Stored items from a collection
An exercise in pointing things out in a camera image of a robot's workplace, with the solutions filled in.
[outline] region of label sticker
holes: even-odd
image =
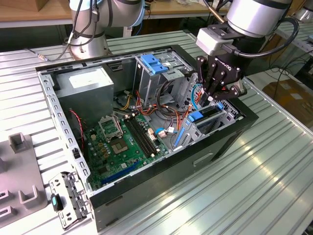
[[[173,133],[174,132],[174,127],[170,126],[168,129],[167,129],[168,132],[170,133]]]
[[[101,85],[112,84],[109,75],[102,69],[95,69],[86,73],[75,74],[69,77],[69,81],[73,88],[84,87],[95,83],[101,83]]]
[[[294,99],[303,99],[302,96],[299,95],[298,93],[293,93],[293,94],[291,94],[291,95],[292,95],[292,97],[293,97]]]
[[[286,83],[282,83],[280,84],[284,89],[288,90],[288,89],[291,89],[291,86],[289,86],[288,84]]]
[[[79,88],[100,82],[100,77],[86,76],[86,74],[74,75],[69,78],[73,88]]]
[[[162,65],[167,67],[167,66],[170,66],[171,63],[166,62],[166,63],[163,63]]]

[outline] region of green circuit board
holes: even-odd
[[[147,129],[150,126],[144,117],[138,115],[135,119],[148,136]],[[90,169],[88,179],[93,190],[101,188],[103,181],[106,181],[106,179],[109,180],[112,177],[120,178],[168,154],[165,145],[158,140],[153,142],[153,145],[159,149],[159,152],[154,157],[146,157],[126,127],[123,119],[119,120],[119,124],[123,131],[123,137],[113,138],[110,142],[106,141],[99,125],[85,132],[88,148],[86,160]],[[102,128],[105,130],[114,129],[110,122],[108,127],[102,124]]]

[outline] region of yellow wire
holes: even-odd
[[[126,110],[129,106],[130,100],[131,100],[131,96],[129,95],[126,105],[123,108],[121,108],[120,110]]]

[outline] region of ram slot
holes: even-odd
[[[152,154],[157,153],[156,148],[153,146],[146,134],[141,130],[140,125],[135,119],[127,120],[125,125],[147,158],[151,157]]]
[[[131,124],[134,126],[135,130],[139,130],[138,133],[141,135],[143,141],[148,146],[150,153],[156,154],[157,153],[156,148],[154,147],[150,139],[147,137],[146,133],[141,129],[141,126],[139,125],[139,123],[135,119],[133,119],[131,120]]]
[[[149,157],[150,156],[149,149],[145,146],[145,144],[140,139],[140,136],[138,135],[136,129],[134,129],[134,127],[130,124],[129,121],[126,121],[125,125],[130,131],[130,133],[132,134],[133,138],[135,139],[139,147],[141,148],[141,150],[143,151],[143,153],[145,154],[145,156]]]

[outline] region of pci slot
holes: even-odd
[[[118,173],[116,173],[114,175],[109,176],[106,179],[103,179],[101,181],[101,184],[105,185],[106,183],[114,181],[114,180],[116,180],[116,179],[118,179],[118,178],[120,178],[120,177],[122,177],[122,176],[124,176],[124,175],[126,175],[126,174],[128,174],[128,173],[130,173],[132,171],[134,171],[139,163],[140,163],[140,161],[134,163],[133,165],[129,166],[128,168],[126,168],[124,170],[121,170],[120,172],[118,172]]]
[[[142,131],[141,126],[135,119],[125,120],[125,125],[147,158],[157,153],[157,149]]]

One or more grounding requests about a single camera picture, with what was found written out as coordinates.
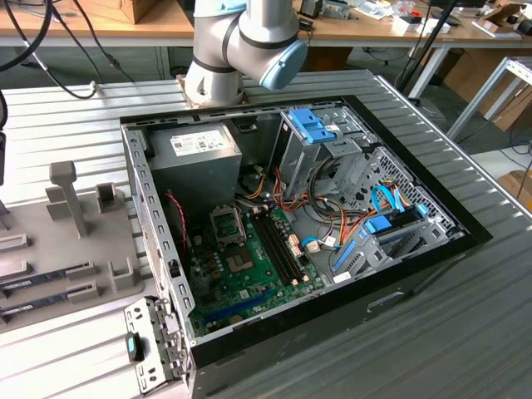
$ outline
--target wooden desk
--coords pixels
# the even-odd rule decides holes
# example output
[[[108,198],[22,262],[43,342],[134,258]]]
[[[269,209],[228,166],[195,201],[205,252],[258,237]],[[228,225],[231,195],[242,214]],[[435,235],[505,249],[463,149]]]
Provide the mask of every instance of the wooden desk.
[[[422,15],[426,15],[427,5],[417,2],[416,8]],[[293,9],[298,11],[301,0],[296,0]],[[451,27],[449,33],[440,34],[435,40],[434,47],[452,44],[452,47],[532,47],[532,37],[523,40],[500,40],[494,39],[472,25],[476,17],[470,14],[460,16],[462,22],[459,27]],[[386,42],[385,47],[404,47],[405,44],[416,43],[419,38],[417,32],[407,32],[398,36],[392,30],[392,18],[384,17],[380,21],[351,10],[351,19],[338,20],[327,17],[317,17],[314,21],[314,32],[311,46],[343,46],[343,43],[357,45],[358,47],[369,46],[365,43]],[[307,38],[305,32],[299,35]]]
[[[61,14],[76,12],[64,0],[57,4]],[[35,37],[42,25],[42,18],[12,6],[18,23],[29,37]],[[69,28],[85,46],[95,46],[90,38],[89,29],[79,12],[76,17],[63,17]],[[192,46],[194,28],[176,0],[160,0],[136,25],[89,15],[98,38],[104,46]],[[21,46],[11,21],[5,11],[0,9],[0,42],[2,46]],[[58,22],[50,24],[43,46],[74,46],[74,42]]]
[[[299,10],[301,0],[293,4]],[[57,4],[60,12],[72,12],[67,0]],[[426,4],[419,2],[417,9],[426,13]],[[13,7],[18,21],[29,37],[34,37],[42,24],[42,18]],[[352,11],[352,19],[341,21],[326,17],[318,17],[314,21],[314,32],[310,40],[311,46],[319,47],[412,47],[419,37],[417,32],[409,32],[398,36],[392,30],[392,19],[383,18],[377,21],[373,18]],[[419,97],[438,66],[443,61],[447,51],[453,47],[462,48],[532,48],[532,37],[523,40],[493,39],[479,29],[473,27],[472,16],[462,16],[462,25],[452,27],[450,32],[441,34],[434,42],[435,48],[431,59],[425,65],[423,73],[410,92],[410,97]],[[72,31],[80,38],[83,45],[94,46],[88,28],[81,18],[65,17]],[[192,46],[194,28],[190,25],[185,13],[176,0],[161,0],[136,25],[116,22],[110,19],[91,16],[92,24],[104,46]],[[302,39],[308,40],[306,32],[300,32]],[[74,46],[71,38],[57,22],[52,22],[43,46]],[[5,10],[0,9],[0,46],[21,46],[21,41],[12,27]]]

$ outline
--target slotted metal surface
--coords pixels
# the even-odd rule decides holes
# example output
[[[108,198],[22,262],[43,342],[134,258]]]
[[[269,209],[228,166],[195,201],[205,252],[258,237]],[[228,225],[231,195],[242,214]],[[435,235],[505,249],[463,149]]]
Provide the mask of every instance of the slotted metal surface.
[[[219,397],[530,397],[532,232],[524,212],[368,71],[301,74],[275,93],[245,85],[257,104],[357,95],[495,238],[418,297]],[[89,101],[55,88],[7,91],[6,98],[0,198],[8,204],[44,199],[48,163],[56,160],[75,161],[78,191],[114,181],[130,194],[117,118],[185,108],[170,81],[105,85]],[[149,283],[143,294],[154,292]],[[134,301],[0,334],[2,397],[138,397],[122,339],[121,310]],[[154,397],[185,397],[185,390],[176,385]]]

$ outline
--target power supply label
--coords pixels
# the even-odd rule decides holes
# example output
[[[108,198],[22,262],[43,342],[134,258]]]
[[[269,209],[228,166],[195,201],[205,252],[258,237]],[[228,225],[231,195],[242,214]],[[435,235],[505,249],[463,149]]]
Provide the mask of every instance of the power supply label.
[[[229,143],[219,131],[202,131],[189,135],[175,135],[170,139],[177,156],[199,154],[230,148]]]

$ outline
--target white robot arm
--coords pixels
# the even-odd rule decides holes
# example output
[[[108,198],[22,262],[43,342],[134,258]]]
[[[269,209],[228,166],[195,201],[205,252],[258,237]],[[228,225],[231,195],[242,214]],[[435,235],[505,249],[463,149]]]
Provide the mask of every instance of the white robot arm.
[[[244,94],[241,73],[282,89],[307,56],[291,0],[197,0],[194,17],[185,94],[197,106],[237,104]]]

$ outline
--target blue drive bay latch
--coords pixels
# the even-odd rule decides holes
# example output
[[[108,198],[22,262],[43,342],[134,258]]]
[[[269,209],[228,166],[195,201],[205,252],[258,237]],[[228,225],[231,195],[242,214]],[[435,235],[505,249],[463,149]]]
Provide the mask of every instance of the blue drive bay latch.
[[[291,110],[294,125],[305,134],[310,144],[336,140],[336,135],[328,131],[317,116],[308,108]]]

▸ Exercise objective:
Each line above should be output exactly, apart from the pictures.

▸ The completed task:
An exercise in pointing things out in a camera image of a robot's workplace, with the solutions filled in.
[outline] region of label sticker
holes: even-odd
image =
[[[173,133],[174,132],[174,127],[170,126],[168,129],[167,129],[168,132],[170,133]]]
[[[101,85],[112,84],[109,75],[102,69],[95,69],[86,73],[75,74],[69,77],[69,81],[73,88],[84,87],[95,83],[101,83]]]
[[[294,99],[303,99],[302,96],[299,95],[298,93],[293,93],[293,94],[291,94],[291,95],[292,95],[292,97],[293,97]]]
[[[286,83],[282,83],[280,84],[284,89],[288,90],[288,89],[291,89],[291,86],[289,86],[288,84]]]
[[[79,88],[100,82],[100,77],[86,76],[86,74],[74,75],[69,78],[73,88]]]
[[[162,65],[167,67],[167,66],[170,66],[171,63],[166,62],[166,63],[163,63]]]

[outline] region of green circuit board
holes: even-odd
[[[147,129],[150,126],[144,117],[138,115],[135,119],[148,136]],[[90,169],[88,179],[93,190],[101,188],[103,181],[106,181],[106,179],[109,180],[112,177],[120,178],[168,154],[165,145],[158,140],[153,142],[153,145],[159,149],[159,152],[154,157],[146,157],[126,127],[123,119],[119,120],[119,124],[123,131],[123,137],[113,138],[110,142],[106,141],[99,125],[85,132],[88,148],[86,160]],[[102,128],[105,130],[114,129],[110,122],[108,127],[102,124]]]

[outline] region of yellow wire
holes: even-odd
[[[126,110],[129,106],[130,100],[131,100],[131,96],[129,95],[126,105],[123,108],[121,108],[120,110]]]

[outline] region of ram slot
holes: even-odd
[[[152,154],[157,153],[156,148],[153,146],[146,134],[141,130],[140,125],[135,119],[127,120],[125,125],[147,158],[151,157]]]
[[[131,124],[134,126],[135,130],[139,130],[138,133],[141,135],[143,141],[148,146],[150,153],[156,154],[157,153],[156,148],[154,147],[150,139],[147,137],[146,133],[141,129],[141,126],[139,125],[139,123],[135,119],[133,119],[131,120]]]
[[[149,157],[150,156],[149,149],[145,146],[145,144],[140,139],[140,136],[138,135],[136,129],[134,129],[134,127],[130,124],[129,121],[126,121],[125,125],[130,131],[130,133],[132,134],[133,138],[135,139],[139,147],[141,148],[141,150],[143,151],[143,153],[145,154],[145,156]]]

[outline] region of pci slot
holes: even-odd
[[[118,173],[116,173],[114,175],[109,176],[106,179],[103,179],[101,181],[101,184],[105,185],[106,183],[114,181],[114,180],[116,180],[116,179],[118,179],[118,178],[120,178],[120,177],[122,177],[122,176],[124,176],[124,175],[126,175],[126,174],[128,174],[128,173],[130,173],[132,171],[134,171],[139,163],[140,163],[140,161],[134,163],[133,165],[129,166],[128,168],[126,168],[124,170],[121,170],[120,172],[118,172]]]
[[[142,131],[141,126],[135,119],[125,120],[125,125],[147,158],[157,153],[157,149]]]

One or more grounding requests about a single camera picture, with what was found written out as coordinates.
$ outline
--target wooden desk
--coords pixels
# the even-odd rule decides holes
# example output
[[[108,198],[22,262],[43,342],[134,258]]]
[[[269,209],[228,166],[195,201],[205,252],[258,237]],[[228,225],[231,195],[242,214]],[[435,235],[505,249],[463,149]]]
Provide the mask of every instance of the wooden desk.
[[[422,15],[426,15],[427,5],[417,2],[416,8]],[[293,9],[298,11],[301,0],[296,0]],[[451,27],[449,33],[440,34],[435,40],[434,47],[452,44],[452,47],[532,47],[532,37],[523,40],[500,40],[494,39],[472,25],[476,17],[470,14],[460,16],[462,22],[459,27]],[[386,42],[385,47],[404,47],[405,44],[416,43],[419,38],[417,32],[407,32],[398,36],[392,30],[392,18],[384,17],[380,21],[351,10],[351,19],[338,20],[327,17],[317,17],[314,21],[314,32],[311,46],[343,46],[343,43],[357,45],[358,47],[369,46],[365,43]],[[307,38],[305,32],[299,35]]]
[[[61,14],[76,12],[64,0],[57,4]],[[35,37],[42,25],[42,18],[12,6],[18,23],[29,37]],[[69,28],[85,46],[95,46],[90,38],[89,29],[79,12],[76,17],[63,17]],[[192,46],[194,28],[176,0],[160,0],[136,25],[89,15],[98,38],[104,46]],[[21,46],[11,21],[5,11],[0,9],[0,42],[2,46]],[[58,22],[50,24],[43,46],[74,46],[74,42]]]
[[[299,10],[301,0],[293,4]],[[57,4],[60,12],[72,12],[67,0]],[[426,4],[419,2],[417,9],[426,13]],[[13,7],[18,21],[29,37],[34,37],[42,24],[42,18]],[[352,11],[352,19],[341,21],[326,17],[318,17],[314,21],[314,32],[310,40],[311,46],[319,47],[412,47],[419,37],[417,32],[409,32],[398,36],[392,30],[392,19],[383,18],[377,21],[373,18]],[[419,97],[438,66],[443,61],[447,51],[453,47],[462,48],[532,48],[532,37],[523,40],[493,39],[479,29],[473,27],[472,16],[462,16],[462,25],[452,27],[450,32],[441,34],[434,42],[435,48],[431,59],[425,65],[423,73],[410,92],[410,97]],[[72,31],[80,38],[83,45],[94,46],[88,28],[81,18],[65,17]],[[192,46],[194,28],[190,25],[185,13],[176,0],[161,0],[136,25],[116,22],[110,19],[91,16],[92,24],[104,46]],[[302,39],[308,40],[306,32],[300,32]],[[74,46],[71,38],[57,22],[52,22],[43,46]],[[5,10],[0,9],[0,46],[21,46],[21,41],[12,27]]]

$ outline
--target slotted metal surface
--coords pixels
# the even-odd rule decides holes
# example output
[[[108,198],[22,262],[43,342],[134,258]]]
[[[269,209],[228,166],[195,201],[205,252],[258,237]],[[228,225],[231,195],[242,214]],[[435,235],[505,249],[463,149]]]
Provide the mask of every instance of the slotted metal surface.
[[[219,397],[530,397],[532,232],[524,212],[368,71],[301,74],[275,93],[245,85],[257,104],[357,95],[495,238],[418,297]],[[89,101],[55,88],[7,91],[6,98],[0,198],[8,204],[44,199],[48,163],[56,160],[75,161],[78,191],[114,181],[130,194],[117,118],[185,108],[170,81],[105,85]],[[149,283],[143,294],[154,292]],[[134,301],[0,334],[2,397],[138,397],[122,339],[121,310]],[[154,397],[185,397],[185,390],[176,385]]]

$ outline
--target power supply label
--coords pixels
# the even-odd rule decides holes
# example output
[[[108,198],[22,262],[43,342],[134,258]]]
[[[269,209],[228,166],[195,201],[205,252],[258,237]],[[228,225],[231,195],[242,214]],[[435,235],[505,249],[463,149]]]
Provide the mask of every instance of the power supply label.
[[[229,143],[219,131],[202,131],[189,135],[175,135],[170,139],[177,156],[199,154],[230,148]]]

$ outline
--target white robot arm
--coords pixels
# the even-odd rule decides holes
# example output
[[[108,198],[22,262],[43,342],[134,258]]]
[[[269,209],[228,166],[195,201],[205,252],[258,237]],[[228,225],[231,195],[242,214]],[[435,235],[505,249],[463,149]]]
Provide the mask of every instance of the white robot arm.
[[[244,94],[241,73],[282,89],[307,56],[291,0],[197,0],[194,17],[185,94],[197,106],[237,104]]]

$ outline
--target blue drive bay latch
--coords pixels
# the even-odd rule decides holes
# example output
[[[108,198],[22,262],[43,342],[134,258]]]
[[[269,209],[228,166],[195,201],[205,252],[258,237]],[[228,225],[231,195],[242,214]],[[435,235],[505,249],[463,149]]]
Provide the mask of every instance of the blue drive bay latch.
[[[291,110],[294,125],[305,134],[310,144],[336,140],[336,135],[328,131],[317,116],[308,108]]]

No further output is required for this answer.